Pilots don’t need to be told that first flights change lives, though the impact can be even more profound for some. More than 20 years after Rick Amber overcame injuries suffered as a U.S. Navy pilot that left him paralyzed and returned to the cockpit on a mission to share the joy of flight with children facing their own challenges, the organization that he created continues that mission, to profound effect.
Consider this report from Maureen Brice Bordelon, the parent of a 13-year-old boy with special needs who is among hundreds flown by volunteer pilots working through Challenge Air, the Texas nonprofit organization Amber launched in 1993.
“My husband’s face was beaming as bright as my son’s, and he told me that Jonathan did great and loved seeing the view of North Texas that had circled around,” Bordelon wrote to the organization following a Fly Day event. “When I asked Jonathan what he liked best about being a co-pilot, he looked at me smiling and said, ‘Airplane,’ hugged me tight and added, ‘Hope.’”
There is no way to calculate the impact of such flights in human terms. Challenge Air Executive Director April Culver can, however, count the flights: more than 800 since 2013, a significant achievement in itself given that the economic downturn forced the organization to lay off virtually the entire staff about three years ago.
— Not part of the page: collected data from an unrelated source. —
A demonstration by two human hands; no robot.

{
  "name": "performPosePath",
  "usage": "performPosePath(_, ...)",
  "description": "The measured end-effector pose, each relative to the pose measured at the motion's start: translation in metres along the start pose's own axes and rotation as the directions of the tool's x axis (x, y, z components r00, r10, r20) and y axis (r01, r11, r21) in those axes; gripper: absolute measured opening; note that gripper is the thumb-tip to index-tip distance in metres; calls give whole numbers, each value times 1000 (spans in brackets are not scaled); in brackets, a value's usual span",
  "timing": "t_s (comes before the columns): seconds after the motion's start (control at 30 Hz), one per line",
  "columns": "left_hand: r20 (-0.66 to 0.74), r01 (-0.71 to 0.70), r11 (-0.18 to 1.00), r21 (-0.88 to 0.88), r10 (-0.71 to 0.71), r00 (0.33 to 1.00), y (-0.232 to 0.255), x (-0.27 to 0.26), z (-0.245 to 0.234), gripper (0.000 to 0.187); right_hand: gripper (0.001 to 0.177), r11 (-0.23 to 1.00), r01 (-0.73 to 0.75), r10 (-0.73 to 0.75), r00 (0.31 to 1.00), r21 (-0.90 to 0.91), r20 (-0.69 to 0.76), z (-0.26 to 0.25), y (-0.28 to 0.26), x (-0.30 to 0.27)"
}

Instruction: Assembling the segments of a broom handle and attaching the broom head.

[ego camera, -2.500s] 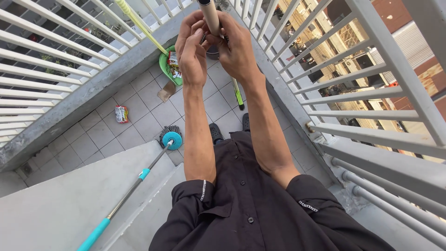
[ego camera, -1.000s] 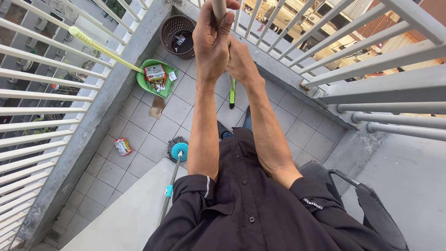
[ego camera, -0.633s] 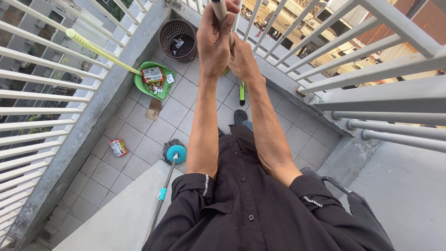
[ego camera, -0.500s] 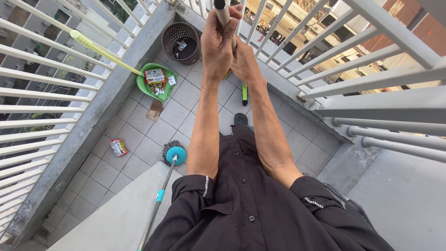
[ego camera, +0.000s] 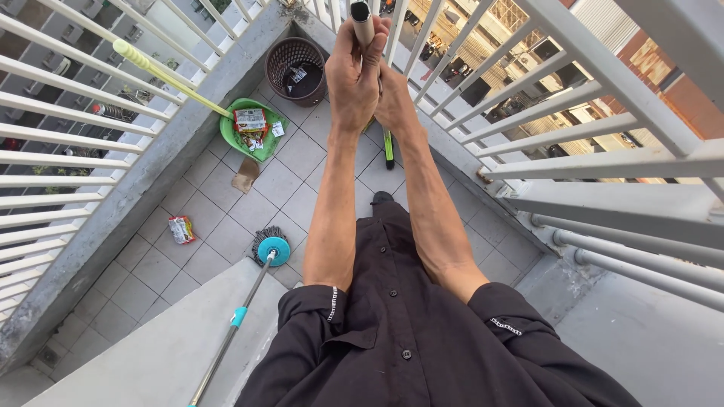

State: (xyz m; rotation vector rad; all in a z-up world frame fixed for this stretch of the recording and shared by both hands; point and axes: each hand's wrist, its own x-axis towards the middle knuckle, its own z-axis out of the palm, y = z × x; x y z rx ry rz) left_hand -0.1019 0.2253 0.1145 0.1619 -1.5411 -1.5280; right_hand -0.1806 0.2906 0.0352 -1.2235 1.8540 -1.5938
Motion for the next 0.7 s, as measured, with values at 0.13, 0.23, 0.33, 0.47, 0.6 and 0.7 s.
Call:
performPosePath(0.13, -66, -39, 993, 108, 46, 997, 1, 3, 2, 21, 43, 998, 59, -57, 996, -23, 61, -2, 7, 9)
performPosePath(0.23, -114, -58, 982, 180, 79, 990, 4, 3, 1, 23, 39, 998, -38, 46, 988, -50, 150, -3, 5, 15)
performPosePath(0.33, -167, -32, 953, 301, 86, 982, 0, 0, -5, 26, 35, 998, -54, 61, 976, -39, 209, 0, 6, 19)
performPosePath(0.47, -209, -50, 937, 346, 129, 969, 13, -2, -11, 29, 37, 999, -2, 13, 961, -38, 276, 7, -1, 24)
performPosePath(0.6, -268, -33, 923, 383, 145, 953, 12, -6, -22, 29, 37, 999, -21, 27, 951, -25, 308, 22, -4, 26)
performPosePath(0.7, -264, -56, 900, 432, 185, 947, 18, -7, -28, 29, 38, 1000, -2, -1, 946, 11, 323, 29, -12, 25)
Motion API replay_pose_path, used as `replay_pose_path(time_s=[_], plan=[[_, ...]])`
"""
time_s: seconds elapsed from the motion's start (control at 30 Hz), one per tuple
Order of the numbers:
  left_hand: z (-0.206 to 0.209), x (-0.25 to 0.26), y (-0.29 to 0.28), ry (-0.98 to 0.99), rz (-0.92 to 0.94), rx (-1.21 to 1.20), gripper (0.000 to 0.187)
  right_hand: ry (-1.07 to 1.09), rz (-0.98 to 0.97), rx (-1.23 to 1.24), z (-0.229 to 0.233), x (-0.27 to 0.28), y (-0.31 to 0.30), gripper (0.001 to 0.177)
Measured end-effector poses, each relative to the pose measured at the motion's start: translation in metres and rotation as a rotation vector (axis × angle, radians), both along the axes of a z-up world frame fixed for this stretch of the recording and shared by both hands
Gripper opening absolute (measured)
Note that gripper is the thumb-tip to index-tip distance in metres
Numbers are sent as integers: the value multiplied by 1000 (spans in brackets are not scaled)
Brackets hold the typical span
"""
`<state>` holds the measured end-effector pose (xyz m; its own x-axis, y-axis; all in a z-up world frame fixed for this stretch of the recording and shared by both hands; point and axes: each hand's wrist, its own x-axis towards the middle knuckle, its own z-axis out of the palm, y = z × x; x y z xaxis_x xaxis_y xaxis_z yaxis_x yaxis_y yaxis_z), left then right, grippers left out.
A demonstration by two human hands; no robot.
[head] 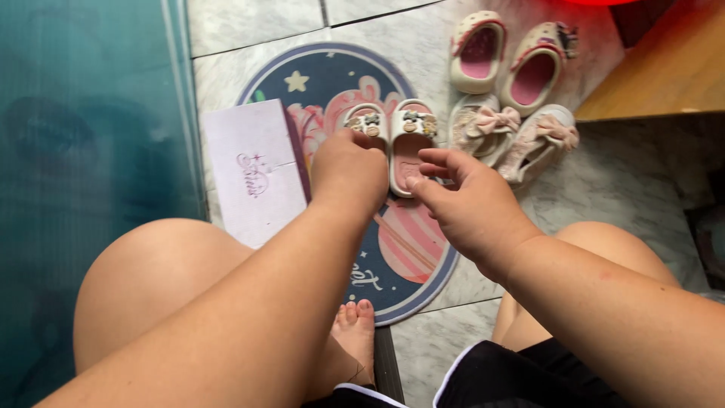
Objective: Organizing various pairs of shoes and slippers on a wooden shoe rack.
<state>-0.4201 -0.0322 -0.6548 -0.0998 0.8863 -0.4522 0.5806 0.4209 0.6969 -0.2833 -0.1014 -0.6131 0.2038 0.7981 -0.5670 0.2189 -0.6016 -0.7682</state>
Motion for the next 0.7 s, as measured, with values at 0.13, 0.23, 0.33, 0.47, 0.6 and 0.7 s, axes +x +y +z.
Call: replay_pose_path(time_s=[0.13,0.23,0.33,0.47,0.6,0.7], plan=[[39,51,-15,-285,36,-222,33,2,-184,95,9,31,-18,48],[40,85,-26,-329,-35,-187,31,-53,-339,71,29,51,-33,43],[47,120,-34,-316,-137,-119,30,-95,-467,102,47,70,-47,41],[79,162,-48,-458,-212,-269,29,-158,-660,128,70,95,-69,39],[104,200,-70,-466,-384,-370,28,-173,-851,240,87,118,-99,37],[96,228,-90,-522,-559,-392,28,-185,-1013,274,104,127,-123,35]])
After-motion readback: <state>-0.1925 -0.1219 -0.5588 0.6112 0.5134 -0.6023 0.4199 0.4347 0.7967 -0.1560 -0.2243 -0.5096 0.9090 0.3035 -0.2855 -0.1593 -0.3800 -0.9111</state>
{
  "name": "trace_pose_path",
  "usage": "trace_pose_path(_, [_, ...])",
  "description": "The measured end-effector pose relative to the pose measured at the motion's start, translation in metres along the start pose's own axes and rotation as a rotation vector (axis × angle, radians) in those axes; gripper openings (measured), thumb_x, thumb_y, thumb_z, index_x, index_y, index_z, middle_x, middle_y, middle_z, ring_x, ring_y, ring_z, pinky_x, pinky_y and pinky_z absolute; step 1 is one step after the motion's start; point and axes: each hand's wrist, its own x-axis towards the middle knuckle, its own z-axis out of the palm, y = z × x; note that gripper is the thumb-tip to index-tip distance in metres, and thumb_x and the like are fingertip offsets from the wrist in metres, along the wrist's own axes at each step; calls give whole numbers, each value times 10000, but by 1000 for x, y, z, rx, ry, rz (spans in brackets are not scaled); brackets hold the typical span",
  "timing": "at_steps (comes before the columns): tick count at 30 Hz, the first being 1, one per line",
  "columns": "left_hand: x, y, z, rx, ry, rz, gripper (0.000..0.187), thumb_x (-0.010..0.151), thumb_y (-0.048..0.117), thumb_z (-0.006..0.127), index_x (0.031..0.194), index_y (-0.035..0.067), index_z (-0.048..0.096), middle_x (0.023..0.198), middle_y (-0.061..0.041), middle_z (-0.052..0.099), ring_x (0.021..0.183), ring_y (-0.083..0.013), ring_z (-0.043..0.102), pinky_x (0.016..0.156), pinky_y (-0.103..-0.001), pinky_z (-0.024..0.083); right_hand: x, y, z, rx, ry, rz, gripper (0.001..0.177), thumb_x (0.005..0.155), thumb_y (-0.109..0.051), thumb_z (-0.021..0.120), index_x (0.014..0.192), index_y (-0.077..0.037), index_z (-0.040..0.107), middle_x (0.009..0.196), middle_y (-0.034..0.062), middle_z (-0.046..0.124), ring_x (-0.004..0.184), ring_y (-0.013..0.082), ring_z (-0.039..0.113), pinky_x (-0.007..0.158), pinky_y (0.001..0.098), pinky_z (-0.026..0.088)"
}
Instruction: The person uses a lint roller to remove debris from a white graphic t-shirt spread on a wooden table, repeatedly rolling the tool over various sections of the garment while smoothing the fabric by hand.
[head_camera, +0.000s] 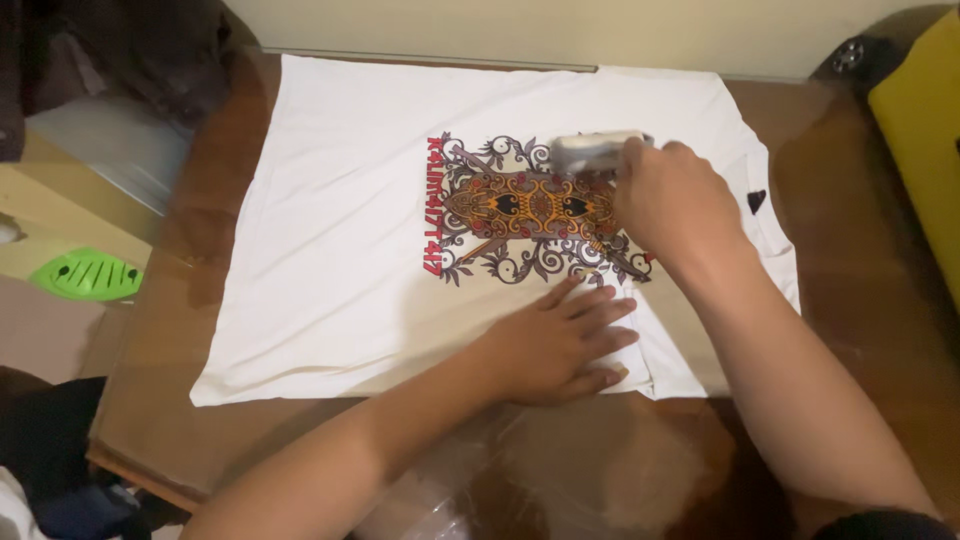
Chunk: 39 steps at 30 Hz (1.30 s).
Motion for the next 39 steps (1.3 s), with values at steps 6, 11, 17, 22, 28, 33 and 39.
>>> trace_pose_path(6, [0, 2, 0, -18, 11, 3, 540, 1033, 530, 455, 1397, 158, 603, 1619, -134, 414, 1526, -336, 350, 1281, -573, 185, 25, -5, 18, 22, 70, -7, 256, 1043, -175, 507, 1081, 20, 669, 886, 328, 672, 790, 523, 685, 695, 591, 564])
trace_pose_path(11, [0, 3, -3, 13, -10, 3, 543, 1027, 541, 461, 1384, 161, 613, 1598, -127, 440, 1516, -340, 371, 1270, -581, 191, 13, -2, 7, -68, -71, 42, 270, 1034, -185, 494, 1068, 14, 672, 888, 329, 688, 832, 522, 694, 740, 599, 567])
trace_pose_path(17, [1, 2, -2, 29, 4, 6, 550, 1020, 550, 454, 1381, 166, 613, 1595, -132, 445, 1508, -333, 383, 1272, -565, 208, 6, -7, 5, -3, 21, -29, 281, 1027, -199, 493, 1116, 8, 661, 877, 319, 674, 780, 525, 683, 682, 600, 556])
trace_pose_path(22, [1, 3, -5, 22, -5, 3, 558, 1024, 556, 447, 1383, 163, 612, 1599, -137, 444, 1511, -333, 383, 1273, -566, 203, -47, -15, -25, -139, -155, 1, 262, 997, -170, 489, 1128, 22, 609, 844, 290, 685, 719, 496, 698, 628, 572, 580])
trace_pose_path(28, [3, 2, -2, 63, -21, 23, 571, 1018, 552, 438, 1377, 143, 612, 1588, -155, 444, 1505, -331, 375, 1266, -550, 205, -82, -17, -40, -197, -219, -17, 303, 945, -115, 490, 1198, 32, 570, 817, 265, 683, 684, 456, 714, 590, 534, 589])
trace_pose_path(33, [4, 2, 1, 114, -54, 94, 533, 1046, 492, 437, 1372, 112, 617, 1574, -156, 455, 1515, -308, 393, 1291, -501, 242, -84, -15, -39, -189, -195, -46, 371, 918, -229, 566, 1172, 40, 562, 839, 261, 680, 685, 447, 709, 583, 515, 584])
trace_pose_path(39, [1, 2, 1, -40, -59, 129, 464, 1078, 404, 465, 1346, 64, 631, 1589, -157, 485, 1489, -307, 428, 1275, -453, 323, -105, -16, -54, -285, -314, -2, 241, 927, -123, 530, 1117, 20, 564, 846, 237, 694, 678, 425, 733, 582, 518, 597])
“We’re doing much better financially,” Culver reported in a recent telephone interview, noting that she has been able to advertise for a program assistant to refill one of those lost positions. Culver and her dedicated volunteers plan to increase the pace, from eight Fly Day events per year up to 12 by 2015—a plan made possible in part by a $10,000 grant from the AOPA Foundation’s Giving Back program. Grants are funded entirely with tax-deductible donations to the AOPA Foundation; those donations, which do not include any AOPA membership dues, supported 10 charitable organizations with various missions including public benefit flying and flight training in the inaugural round of grants. The program has created positive publicity for GA in media outlets around the country.
Culver said the Giving Back grant helped Challenge Air cover costs such as T-shirts that are given to each participant, along with a set of pilot’s wings. She noted that AOPA pilots have been enthusiastic volunteers, donating their time, skills, and fuel to make the missions possible.
“The day was perfect and beyond any expectations I had,” Bordelon wrote. “Challenge Air, the volunteers and generous donations made it possible for our little guy and many other children reach for the sky and, in Jonathan’s words, hope.”